Sand, Sunshine and Waves for this Rare Wasp
Waving in the summer season, the rare antenna-“waving” wasp is busy on the Oak Openings sands this week, preparing for its next generation.
This species works diligently for only about two weeks in June under the heat of the sun, frantically pushing sand around, creating small underground excavations and chasing grasshoppers. Once caught, the grasshopper is then stung and immobilized, and the frozen carcass is quickly dragged away into an underground tomb by its much smaller predetor -- the antenna-waving wasp (Tachysphex pechumani).
Considered an inland dune specialist and an excellent indicator of ancestral oak savanna, this rare wasp may still be found today successfully carrying on its lifecycle in a few sites at Oak Openings Preserve Metropark. The Oak Openings region is just one of a handful of places in the U.S. and Canada where this insect can still be found.
To further the species’ biological success ensuring new individuals each season, specific habitat requirements must be met. Well-maintained grasslands and dune openings with the appropriate species of Melanoplus sp. grasshoppers present, charcoal residue from prescribed fires, appropriate soil temperature and the right amount of sand compaction are crucial for its continued survival. Metroparks routinely works to facilitate prescribed burns and the removal of woody and invasive species throughout this insect’s key habitats.
The specific types of grasshoppers that inhabit these special sites become prey for the wasps and will have their destiny sealed if caught. The dire sting will only paralyze the grasshopper, allowing the wasp to overcome it and drag it into its underground lair that it created by excavating sand with its legs and body. An egg will then be strategically placed on the live grasshopper to sustain the hungry wasp larva as it grows.
This dramatic process hinges on many factors and involves some brazen antics set forth by a small, antenna-waving beast that only lives for about half of a month. As small and unknown as this species is, its continued conservation is important as a component of Oak Openings biodiversity.

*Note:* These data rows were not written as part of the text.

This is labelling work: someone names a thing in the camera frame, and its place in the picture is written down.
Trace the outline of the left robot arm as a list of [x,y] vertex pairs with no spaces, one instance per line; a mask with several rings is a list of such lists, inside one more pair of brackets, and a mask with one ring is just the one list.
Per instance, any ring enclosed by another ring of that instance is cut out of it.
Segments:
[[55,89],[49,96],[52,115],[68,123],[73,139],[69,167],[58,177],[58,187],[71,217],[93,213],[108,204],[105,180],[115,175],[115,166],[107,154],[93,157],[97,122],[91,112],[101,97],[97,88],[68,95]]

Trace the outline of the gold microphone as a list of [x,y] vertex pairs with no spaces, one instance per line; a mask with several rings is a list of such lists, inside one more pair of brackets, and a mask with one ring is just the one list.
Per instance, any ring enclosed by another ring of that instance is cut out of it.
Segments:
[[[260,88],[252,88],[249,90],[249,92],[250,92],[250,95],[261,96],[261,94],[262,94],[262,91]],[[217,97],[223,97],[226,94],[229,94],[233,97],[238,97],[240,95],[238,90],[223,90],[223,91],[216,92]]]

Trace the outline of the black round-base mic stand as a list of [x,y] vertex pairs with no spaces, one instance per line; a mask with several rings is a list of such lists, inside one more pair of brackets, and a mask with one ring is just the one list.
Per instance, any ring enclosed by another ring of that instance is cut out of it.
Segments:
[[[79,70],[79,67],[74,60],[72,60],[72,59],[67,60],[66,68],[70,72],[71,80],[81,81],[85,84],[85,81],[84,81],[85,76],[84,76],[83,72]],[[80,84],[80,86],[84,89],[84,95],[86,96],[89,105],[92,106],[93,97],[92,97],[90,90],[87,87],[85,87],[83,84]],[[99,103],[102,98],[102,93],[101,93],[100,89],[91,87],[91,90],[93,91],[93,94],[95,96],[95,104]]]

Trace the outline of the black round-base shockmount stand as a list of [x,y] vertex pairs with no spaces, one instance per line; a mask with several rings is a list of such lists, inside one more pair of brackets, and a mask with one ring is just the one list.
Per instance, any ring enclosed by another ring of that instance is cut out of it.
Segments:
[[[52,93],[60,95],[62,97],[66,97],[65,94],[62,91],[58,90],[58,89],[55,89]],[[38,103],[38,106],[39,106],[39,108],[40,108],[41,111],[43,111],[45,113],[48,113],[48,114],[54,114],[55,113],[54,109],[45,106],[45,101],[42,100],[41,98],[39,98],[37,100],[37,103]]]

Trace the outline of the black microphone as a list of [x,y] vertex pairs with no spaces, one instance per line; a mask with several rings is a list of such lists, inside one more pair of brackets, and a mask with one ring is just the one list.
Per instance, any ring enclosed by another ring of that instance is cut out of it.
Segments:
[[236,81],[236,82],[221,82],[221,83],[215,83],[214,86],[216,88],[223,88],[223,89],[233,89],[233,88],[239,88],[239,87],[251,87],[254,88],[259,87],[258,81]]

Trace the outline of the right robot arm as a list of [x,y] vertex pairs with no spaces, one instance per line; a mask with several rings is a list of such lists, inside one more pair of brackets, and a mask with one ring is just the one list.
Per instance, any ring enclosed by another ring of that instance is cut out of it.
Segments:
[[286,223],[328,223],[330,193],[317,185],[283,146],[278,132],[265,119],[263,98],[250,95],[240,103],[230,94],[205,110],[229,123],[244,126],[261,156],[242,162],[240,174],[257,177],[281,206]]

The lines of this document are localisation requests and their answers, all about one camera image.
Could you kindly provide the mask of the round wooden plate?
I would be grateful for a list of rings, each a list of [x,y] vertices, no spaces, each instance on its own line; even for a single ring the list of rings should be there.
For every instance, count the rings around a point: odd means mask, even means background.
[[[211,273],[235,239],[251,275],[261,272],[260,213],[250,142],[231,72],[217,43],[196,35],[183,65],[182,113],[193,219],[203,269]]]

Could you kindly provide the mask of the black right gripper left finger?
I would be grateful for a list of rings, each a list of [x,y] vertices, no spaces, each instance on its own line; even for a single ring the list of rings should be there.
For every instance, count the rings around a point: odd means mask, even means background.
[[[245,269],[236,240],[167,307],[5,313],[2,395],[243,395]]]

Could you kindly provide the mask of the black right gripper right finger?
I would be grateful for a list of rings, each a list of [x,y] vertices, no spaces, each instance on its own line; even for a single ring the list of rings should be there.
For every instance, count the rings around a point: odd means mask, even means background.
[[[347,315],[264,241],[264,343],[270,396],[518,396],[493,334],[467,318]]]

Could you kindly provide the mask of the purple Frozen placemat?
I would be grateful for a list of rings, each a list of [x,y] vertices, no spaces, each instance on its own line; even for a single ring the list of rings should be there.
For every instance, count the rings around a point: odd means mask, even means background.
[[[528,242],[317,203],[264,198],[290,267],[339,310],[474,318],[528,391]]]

While this wasp works hard to ensure the success of future generations, Metroparks will too.
Did You Know?
Seasonal monitoring of rare animals like the antenna-waving wasp is an important part of the continued conservation of species. Numerical data and habitat surveys are essential. Natural Resources Research and Monitoring Interns Ashley Fink and Liz Stahl recently observed five adults at Oak Openings Preserve.